- Action item -
Narrow the data below down to the lines containing "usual".

- Exercise materials -
□ □ □ □

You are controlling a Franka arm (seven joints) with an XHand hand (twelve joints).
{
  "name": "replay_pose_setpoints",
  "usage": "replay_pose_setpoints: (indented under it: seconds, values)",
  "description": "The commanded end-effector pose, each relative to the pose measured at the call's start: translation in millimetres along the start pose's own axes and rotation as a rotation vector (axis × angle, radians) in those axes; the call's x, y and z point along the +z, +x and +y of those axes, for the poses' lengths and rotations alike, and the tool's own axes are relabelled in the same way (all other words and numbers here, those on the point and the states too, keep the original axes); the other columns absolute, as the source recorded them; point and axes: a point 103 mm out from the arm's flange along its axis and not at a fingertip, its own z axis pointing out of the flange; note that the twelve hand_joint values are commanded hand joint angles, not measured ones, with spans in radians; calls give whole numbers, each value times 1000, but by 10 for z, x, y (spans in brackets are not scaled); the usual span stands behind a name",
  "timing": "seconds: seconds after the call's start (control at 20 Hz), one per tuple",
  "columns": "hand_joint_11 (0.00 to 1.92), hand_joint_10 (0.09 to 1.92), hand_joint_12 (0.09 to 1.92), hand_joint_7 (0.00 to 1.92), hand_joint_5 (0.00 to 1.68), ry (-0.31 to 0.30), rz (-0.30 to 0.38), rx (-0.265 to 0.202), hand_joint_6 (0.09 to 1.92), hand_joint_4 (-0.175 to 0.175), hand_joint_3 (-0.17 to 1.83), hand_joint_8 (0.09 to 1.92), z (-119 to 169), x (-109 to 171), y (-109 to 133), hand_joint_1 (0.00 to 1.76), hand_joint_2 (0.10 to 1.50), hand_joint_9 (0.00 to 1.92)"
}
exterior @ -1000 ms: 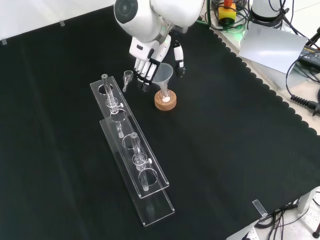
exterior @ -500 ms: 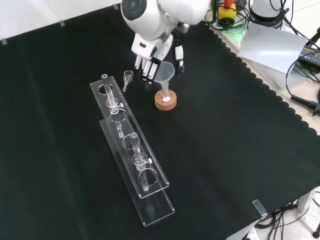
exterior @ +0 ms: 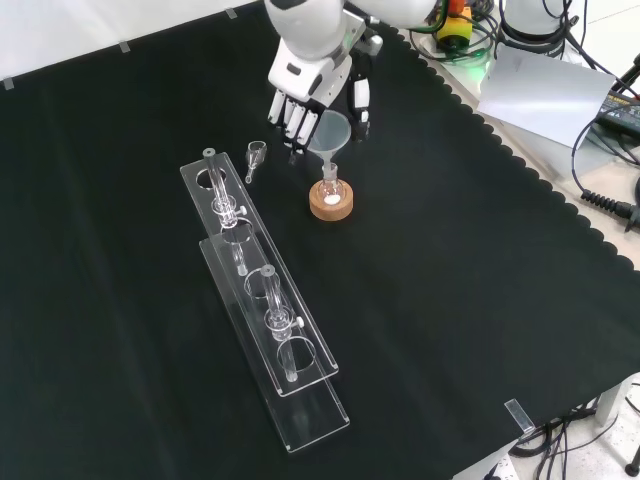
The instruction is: Remove the funnel from the round-bottom flask.
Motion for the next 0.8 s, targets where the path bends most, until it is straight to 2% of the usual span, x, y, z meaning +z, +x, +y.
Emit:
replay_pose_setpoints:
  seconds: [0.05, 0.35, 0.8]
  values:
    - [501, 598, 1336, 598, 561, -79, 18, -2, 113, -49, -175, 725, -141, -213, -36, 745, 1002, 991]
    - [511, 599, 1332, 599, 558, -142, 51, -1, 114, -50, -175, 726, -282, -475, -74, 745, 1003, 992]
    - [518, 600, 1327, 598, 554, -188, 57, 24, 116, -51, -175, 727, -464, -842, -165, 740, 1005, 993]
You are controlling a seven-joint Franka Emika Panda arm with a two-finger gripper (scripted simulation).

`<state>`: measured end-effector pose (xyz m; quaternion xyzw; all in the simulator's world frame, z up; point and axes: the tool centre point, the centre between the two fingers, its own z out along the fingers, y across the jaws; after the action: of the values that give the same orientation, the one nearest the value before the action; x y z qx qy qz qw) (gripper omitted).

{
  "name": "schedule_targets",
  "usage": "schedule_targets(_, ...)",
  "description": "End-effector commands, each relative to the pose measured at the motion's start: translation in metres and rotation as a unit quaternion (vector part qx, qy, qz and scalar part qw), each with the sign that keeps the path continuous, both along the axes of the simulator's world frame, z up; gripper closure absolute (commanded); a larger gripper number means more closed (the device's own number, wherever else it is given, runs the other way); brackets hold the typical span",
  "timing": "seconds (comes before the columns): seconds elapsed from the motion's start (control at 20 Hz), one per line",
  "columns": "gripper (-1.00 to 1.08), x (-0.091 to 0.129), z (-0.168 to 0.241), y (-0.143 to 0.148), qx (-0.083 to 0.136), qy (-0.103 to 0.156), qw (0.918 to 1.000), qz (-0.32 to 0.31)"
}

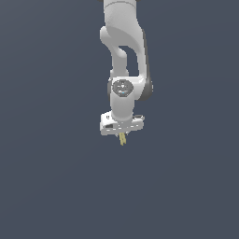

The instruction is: Pick up the object and move it to a goal position.

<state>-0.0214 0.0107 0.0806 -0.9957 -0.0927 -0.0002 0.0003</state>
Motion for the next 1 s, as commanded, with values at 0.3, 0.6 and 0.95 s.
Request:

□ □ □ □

- Answer section -
  "description": "The commanded end-effector pose, each relative to the pose measured at the call's start: translation in millimetres along the start pose's own axes and rotation as a rotation vector (axis × angle, radians) in those axes; the call's x, y and z point along the +z, +x and +y of those axes, for the poses' lengths and rotations alike, and the tool's own axes are relabelled in the same way (all other words and numbers here, those on the point and the states too, keep the original axes); the other columns absolute, as the source recorded them; point and axes: a point 103 mm out from the arm's flange along its axis and not at a fingertip, its own z axis pointing out of the flange; note that the twelve hand_joint values are commanded hand joint angles, not measured ones, with spans in radians; calls give whole numbers, each value times 1000, but by 10 for z, x, y (spans in brackets are not scaled); the usual span stands behind a name",
Motion for the next 0.8 s, targets where the path bends most, until it is straight to 2% of the usual span, x, y, z meaning +z, +x, +y.

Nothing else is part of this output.